**WHAT THE TASK ASKS**:
The finished copy should match every record exactly and contain no pictures.

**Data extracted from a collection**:
──────

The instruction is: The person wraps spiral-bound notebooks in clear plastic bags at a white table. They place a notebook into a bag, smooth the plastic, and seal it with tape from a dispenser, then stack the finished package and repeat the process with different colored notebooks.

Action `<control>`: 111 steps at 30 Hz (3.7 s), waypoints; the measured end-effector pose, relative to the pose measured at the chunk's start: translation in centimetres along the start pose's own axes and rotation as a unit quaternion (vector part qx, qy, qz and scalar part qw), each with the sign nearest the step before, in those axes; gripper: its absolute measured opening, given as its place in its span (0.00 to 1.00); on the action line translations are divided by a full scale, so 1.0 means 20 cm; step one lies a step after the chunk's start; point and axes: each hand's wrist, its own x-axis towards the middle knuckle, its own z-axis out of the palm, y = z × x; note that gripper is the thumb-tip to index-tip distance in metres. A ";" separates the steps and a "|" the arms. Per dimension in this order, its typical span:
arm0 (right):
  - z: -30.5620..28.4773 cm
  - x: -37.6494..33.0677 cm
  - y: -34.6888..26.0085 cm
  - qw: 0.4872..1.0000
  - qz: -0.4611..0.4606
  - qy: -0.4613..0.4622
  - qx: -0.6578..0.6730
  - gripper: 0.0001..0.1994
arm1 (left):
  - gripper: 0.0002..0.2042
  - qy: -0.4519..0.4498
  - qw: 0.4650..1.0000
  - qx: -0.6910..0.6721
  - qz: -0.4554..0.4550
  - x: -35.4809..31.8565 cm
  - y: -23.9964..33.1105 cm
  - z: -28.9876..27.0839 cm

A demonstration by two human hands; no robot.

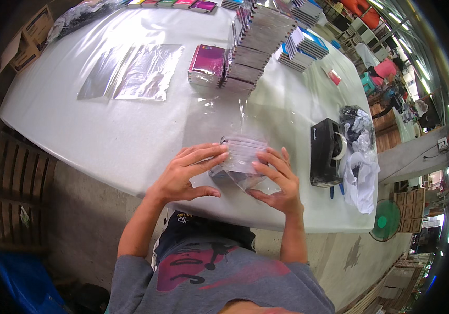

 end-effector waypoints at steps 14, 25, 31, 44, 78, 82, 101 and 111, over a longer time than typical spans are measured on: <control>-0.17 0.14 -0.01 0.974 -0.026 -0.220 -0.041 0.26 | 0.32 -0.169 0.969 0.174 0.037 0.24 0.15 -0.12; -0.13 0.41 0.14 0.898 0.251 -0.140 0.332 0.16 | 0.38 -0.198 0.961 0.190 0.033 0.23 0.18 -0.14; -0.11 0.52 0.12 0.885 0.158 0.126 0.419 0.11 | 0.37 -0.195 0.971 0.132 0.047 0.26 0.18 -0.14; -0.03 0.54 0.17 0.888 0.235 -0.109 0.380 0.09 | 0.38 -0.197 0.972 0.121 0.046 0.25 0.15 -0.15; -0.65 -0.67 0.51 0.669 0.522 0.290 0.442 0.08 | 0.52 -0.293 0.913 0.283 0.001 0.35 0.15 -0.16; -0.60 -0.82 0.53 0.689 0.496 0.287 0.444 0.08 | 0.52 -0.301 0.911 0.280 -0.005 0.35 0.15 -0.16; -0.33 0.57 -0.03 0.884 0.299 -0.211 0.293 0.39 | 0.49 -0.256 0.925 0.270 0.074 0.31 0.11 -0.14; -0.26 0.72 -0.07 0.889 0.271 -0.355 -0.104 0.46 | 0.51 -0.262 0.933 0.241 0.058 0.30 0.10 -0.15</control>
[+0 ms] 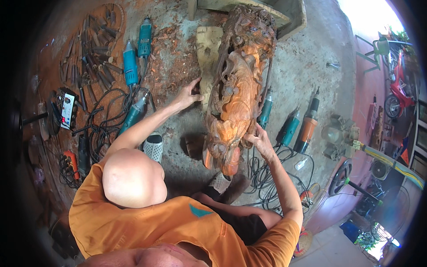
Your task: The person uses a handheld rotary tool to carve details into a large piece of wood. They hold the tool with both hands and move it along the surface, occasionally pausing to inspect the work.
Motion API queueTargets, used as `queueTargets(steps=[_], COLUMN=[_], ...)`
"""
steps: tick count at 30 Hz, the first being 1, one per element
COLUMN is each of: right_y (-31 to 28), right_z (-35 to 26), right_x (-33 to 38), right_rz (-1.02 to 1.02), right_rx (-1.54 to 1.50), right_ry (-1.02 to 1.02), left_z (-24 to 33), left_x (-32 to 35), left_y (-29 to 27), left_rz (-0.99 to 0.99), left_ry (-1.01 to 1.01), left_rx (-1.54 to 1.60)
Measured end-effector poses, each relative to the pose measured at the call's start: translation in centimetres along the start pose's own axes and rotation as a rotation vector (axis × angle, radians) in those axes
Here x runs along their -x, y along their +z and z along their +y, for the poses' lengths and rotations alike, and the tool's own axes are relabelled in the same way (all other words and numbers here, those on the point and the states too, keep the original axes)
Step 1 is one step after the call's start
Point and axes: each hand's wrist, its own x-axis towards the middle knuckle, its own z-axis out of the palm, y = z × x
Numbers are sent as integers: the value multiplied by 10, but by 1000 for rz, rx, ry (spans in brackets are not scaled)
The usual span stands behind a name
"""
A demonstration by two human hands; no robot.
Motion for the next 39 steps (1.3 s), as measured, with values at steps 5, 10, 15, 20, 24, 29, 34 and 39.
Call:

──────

**ANSWER FOR THIS EXERCISE**:
The instruction is: The person wraps spiral-bound notebooks in clear plastic bags at a white table. They place a notebook into a bag, smooth the plastic, and seal it with tape from a dispenser, then stack the finished package and repeat the process with different colored notebooks.

Action `<control>`: 111 steps at 30 Hz (3.7 s), waypoints; the measured end-effector pose, relative to the pose measured at the chunk's start: translation in centimetres along the start pose's own axes and rotation as a unit quaternion (vector part qx, qy, qz and scalar part qw), each with the sign nearest the step before, in those axes; gripper: its absolute measured opening, given as its place in its span (0.00 to 1.00); on the action line translations are divided by a full scale, so 1.0 means 20 cm; step one lies a step after the chunk's start; point and axes: each hand's wrist, its own x-axis towards the middle knuckle, its own z-axis out of the palm, y = z × x; note that gripper is the thumb-tip to index-tip distance in metres. A ";" separates the steps and a "|" the arms. Per dimension in this order, its typical span:
arm0 (right):
  - z: -30.5620..28.4773 cm
  - x: -37.6494..33.0677 cm
  - y: -34.6888..26.0085 cm
  - qw: 0.4872..1.0000
  - qz: -0.4611..0.4606
  - qy: -0.4613..0.4622
  - qx: -0.6578..0.6730
  - gripper: 0.0001..0.1994
arm1 (left):
  - gripper: 0.0002..0.2042
  - qy: -0.4519..0.4498
  - qw: 0.4650..1.0000
  - qx: -0.6910..0.6721
  - qz: -0.4554..0.4550
  - x: -35.4809..31.8565 cm
  - y: -23.9964..33.1105 cm
  - z: -28.9876..27.0839 cm

A demonstration by two human hands; no robot.


 end-effector waypoints at steps 14, 25, 31, 44, 78, 82, 101 and 111, over a longer time than typical spans are measured on: <control>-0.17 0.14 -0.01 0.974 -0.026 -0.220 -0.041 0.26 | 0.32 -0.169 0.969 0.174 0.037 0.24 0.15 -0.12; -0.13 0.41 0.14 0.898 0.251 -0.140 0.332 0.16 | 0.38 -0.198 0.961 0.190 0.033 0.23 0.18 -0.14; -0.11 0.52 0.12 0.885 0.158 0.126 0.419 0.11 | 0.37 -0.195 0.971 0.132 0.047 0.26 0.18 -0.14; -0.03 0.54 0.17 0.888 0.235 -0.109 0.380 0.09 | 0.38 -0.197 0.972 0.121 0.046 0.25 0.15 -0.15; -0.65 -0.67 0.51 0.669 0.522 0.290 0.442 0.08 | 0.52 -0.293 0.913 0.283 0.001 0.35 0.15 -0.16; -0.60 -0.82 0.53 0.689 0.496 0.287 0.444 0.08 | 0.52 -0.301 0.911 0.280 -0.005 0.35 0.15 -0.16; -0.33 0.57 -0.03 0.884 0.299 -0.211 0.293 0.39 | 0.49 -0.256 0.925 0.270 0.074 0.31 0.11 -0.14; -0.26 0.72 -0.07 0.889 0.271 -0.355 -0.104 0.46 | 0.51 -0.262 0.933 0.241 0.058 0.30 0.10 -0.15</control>
[+0 ms] 
Your task: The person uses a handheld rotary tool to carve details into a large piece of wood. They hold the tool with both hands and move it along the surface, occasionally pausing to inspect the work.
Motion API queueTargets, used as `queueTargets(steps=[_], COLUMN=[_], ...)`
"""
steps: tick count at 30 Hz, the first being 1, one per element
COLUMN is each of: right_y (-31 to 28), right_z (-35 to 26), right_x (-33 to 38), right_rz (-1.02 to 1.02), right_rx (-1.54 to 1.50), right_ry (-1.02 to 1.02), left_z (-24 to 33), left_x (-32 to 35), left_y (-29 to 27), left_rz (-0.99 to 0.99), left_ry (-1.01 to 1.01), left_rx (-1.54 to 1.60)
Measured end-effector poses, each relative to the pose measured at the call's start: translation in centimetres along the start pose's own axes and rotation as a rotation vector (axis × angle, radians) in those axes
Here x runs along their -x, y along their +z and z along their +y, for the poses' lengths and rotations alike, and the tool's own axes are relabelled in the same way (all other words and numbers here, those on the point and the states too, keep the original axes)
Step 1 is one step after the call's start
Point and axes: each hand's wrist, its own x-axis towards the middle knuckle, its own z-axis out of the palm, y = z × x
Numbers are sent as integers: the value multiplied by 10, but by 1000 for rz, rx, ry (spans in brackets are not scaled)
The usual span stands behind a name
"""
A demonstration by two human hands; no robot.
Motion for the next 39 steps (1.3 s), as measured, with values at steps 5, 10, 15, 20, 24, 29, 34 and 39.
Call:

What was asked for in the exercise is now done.